Les nouvelles réalités constituées par l’interfluve entre État et marché, après la restructuration des capitalismes centraux dans les années 1970 et 1980 et dans la périphérie et semi-périphérie du capitalisme dans les années 1990, 2000 et 2010, nécessitent des sauts politiques et théoriques proportionnés.
Premièrement, il faut comprendre que les tâches de la révolution bourgeoise au Brésil ont été accomplies à leur manière, dans le cadre d'ordres d'exception et avec un rôle subordonné dans la division internationale du travail.

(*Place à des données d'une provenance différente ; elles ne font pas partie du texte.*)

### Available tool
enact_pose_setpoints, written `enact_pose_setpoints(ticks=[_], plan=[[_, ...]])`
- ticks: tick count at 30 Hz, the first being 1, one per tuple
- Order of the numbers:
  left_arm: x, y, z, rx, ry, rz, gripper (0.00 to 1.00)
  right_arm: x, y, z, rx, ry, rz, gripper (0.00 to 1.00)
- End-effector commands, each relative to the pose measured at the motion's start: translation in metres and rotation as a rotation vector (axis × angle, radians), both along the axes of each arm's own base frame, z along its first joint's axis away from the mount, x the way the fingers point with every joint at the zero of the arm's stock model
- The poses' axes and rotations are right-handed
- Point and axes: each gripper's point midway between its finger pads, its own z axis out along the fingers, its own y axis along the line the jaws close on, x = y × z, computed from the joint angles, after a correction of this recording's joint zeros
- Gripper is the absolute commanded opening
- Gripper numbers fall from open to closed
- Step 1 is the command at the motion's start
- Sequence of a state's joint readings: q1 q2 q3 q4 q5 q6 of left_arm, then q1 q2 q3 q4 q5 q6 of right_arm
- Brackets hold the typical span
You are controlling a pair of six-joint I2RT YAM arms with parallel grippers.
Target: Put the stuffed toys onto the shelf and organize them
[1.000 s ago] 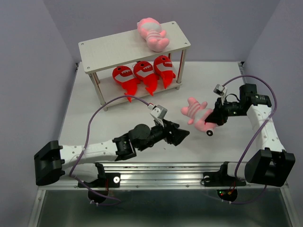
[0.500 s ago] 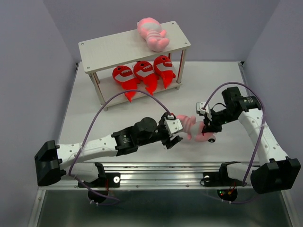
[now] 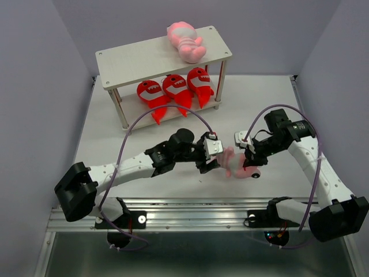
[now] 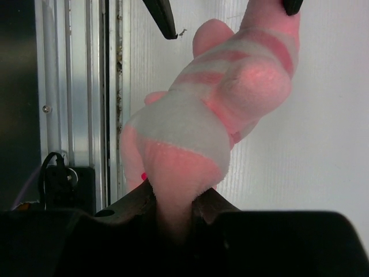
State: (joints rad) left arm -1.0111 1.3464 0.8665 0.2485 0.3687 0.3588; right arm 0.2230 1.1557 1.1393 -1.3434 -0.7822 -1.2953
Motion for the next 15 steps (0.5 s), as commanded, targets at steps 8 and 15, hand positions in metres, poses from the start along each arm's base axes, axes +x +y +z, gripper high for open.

Face à la profusion d'une rhétorique civilisatrice-innovatrice, durable et inclusive, il est nécessaire de souligner que les connexions et couplages interbourgeois continuent de prédominer, transformant l'État, en particulier ses agences économiques et sectorielles, en espaces de facilitation et de généralisation de la forme marchande, sans rapport avec aucune méritocratie – et considérant qu’il suffit d’atteindre la crédibilité auprès des investisseurs financiers, autres légitimations mises à part.
Deuxièmement, il est nécessaire d’extraire le sens de la gauche institutionnelle devenue aujourd’hui le bastion de la démocratie libérale au Brésil et le fait que le gouvernement Lula recherche la légitimité en se présentant comme un substitut historique à une bourgeoisie industrielle/nationale désincarnée.
En allant avec Lénine et au-delà de lui, il faut alors se demander où sont les solutions face à une obstruction à la fois néolibérale et néofasciste, comment activer les forces sociales, avec quels points de départ et avec quels espaces organisationnels. Il est essentiel de déchiffrer le présent-avenir déjà évalué du pays, d’identifier les points d’unité bourgeoise et pro-bourgeoise forgés autour de la stratégie de « plus de capitalisme » pour tous englobés, ou sur le point d’être englobés, et de découvrir les lacunes des politiques et des politiques. réinvention sociale.
*Luis Fernando Novoa Garzón est professeur au Département des sciences sociales de l'Université fédérale de Rondônia.
Bibliographie
LÉNINE, VI Le développement du capitalisme en Russie. São Paulo, Boitempo, 2023..
LUKACS, G. Lénine : La cohérence de sa pensée. Grijalbo, Mexique DF, 1970.
OLIVEIRA, François. « L'instant Lénine ». Dans : OLIVEIRA, Francisco et RIZEK, Cibele Sailiba. L'âge de l'indétermination. São Paulo : Boitempo, 2007, p. 257-288.